Orchard is meant to run alongside your application and we can't have a dev tools library interfere with your app right? Dependency collisions are nasty problems which are best solved by making sure there can't be any shared libraries to cause the conflict.
Code editors can't know what symbols resolve to without consulting a REPL that's why they would typically send a combination of a symbol name and some ns (e.g. the current namespace), so they can be resolved to some var on which an operation would be invoked.
That's why the majority of the functions in Orchard take a combination of a ns and a symbol instead of a var. Probably down the road we'll provide var-friendly versions of most functions as well.
No matter whether you're using nREPL, a socket REPL, or prepl, Orchard has your back. nREPL clients might
opt to wrap some of the Orchard functionality in middleware for convenience (as cider-nrepl does), but they
can just eval away if they please.
Documentation for the master branch as well as tagged releases are available here.
orchard requires Clojure 1.10+ and Java 8+.
Note
Java 8 is soft-deprecated in Orchard since version 0.29. Core Orchard functionality continues to work on JDK 8, but these following features don't:
- Java sources parsing
Just add orchard as a dependency and start hacking.

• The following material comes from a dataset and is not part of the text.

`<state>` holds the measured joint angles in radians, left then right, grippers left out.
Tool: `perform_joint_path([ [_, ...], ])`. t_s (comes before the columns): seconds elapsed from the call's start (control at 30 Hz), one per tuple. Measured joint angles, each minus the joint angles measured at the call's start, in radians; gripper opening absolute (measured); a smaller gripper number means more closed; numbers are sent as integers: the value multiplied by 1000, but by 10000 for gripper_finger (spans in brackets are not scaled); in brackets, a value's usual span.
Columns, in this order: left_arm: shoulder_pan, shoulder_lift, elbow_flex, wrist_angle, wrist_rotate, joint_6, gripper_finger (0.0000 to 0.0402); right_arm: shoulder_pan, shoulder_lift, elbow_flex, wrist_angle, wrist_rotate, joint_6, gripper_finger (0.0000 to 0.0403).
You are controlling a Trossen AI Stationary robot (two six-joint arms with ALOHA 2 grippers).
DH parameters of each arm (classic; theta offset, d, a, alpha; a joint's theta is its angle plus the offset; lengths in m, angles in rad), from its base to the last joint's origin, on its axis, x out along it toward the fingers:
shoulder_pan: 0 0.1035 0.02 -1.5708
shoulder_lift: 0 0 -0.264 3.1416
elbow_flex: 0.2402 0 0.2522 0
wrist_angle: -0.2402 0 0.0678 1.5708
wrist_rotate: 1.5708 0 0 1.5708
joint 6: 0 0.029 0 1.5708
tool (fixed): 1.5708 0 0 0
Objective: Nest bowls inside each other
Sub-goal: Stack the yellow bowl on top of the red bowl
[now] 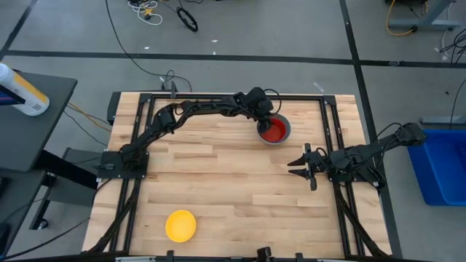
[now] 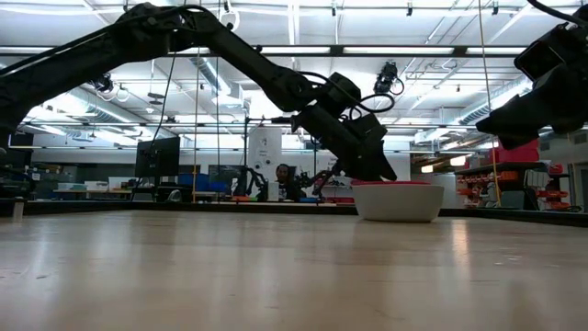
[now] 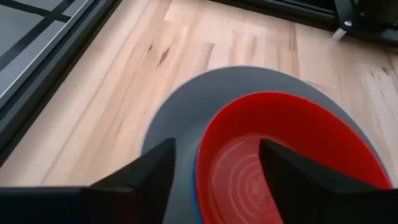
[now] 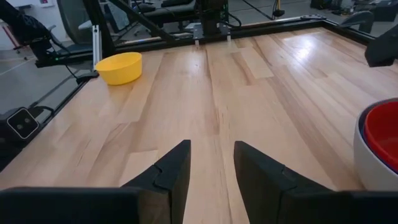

[cider/orchard "0.41.0"]Consult the API documentation to get a better idea about the functionality that's provided.
Orchard can locate Java source files (on the classpath, in the JDK's src.zip,
or in Maven -sources.jar artifacts), parse them for Javadoc and argument
names, and even download missing source JARs automatically. See the
Java interop guide
for details.
Having JDK sources archive ($JAVA_HOME/lib/src.zip) is important for
development of Java-related features in Orchard. Certain features parse those
Java sources as a source of information. The archive doesn't need to be on the
classpath, it just need to exist in the distribution.
You can install Orchard locally like this:
PROJECT_VERSION=99.99 make installFor releasing to Clojars:
git tag -a vX.Y.Z -m "Release X.Y.Z"
git push --tags
git pushTo run the CI tasks locally use:
make test cljfmt kondo eastwoodThese functions use a Clojure compiler implementation detail to find references to other function var dependencies.
You can find a more in-depth explanation in this post.
The important implications from this are:
- very fast
- functions marked with meta
:inlinewill not be found (inc,+, ...) - redefining function vars that include lambdas will still return the dependencies of the old plus the new ones
- (explanation)
- does not work on AoT compiled functions
As noted earlier Java 8 is soft-deprecated in Orchard since version 0.29. Core Orchard functionality continues to work on JDK 8, but the following features don't:
- Java sources parsing
We are aware that some people are stuck using Java 8 and we'll keep supporting for as long as we can, but it's no longer a priority for us that every feature works with Java 8.
Originally SLIME was the most popular way to program in Clojure with Emacs and a lot of useful functionality was created for it to support things like code completion, value inspection, finding references, apropos and so on. This functionality was implemented as a swank adapter written in Clojure and lived in the swank-clojure project.
Subsequently CIDER and
cider-nrepl replaced
SLIME and swank, and much code was moved from swank-clojure to
cider-nrepl and continued to evolve there.
Tip
You can watch the presentation The Evolution of the Emacs tooling for Clojure to learn more about all of this.
This project is an effort to prevent repeating the mistakes of the
past - cider-nrepl was split into two libraries, so that non-nREPL
clients can make of use of the general functionality contained in
cider-nrepl (e.g. things like apropos, inspect, etc).
Copyright © 2018-2026 Bozhidar Batsov & contributors
Distributed under the Eclipse Public License either version 1.0 or (at your option) any later version.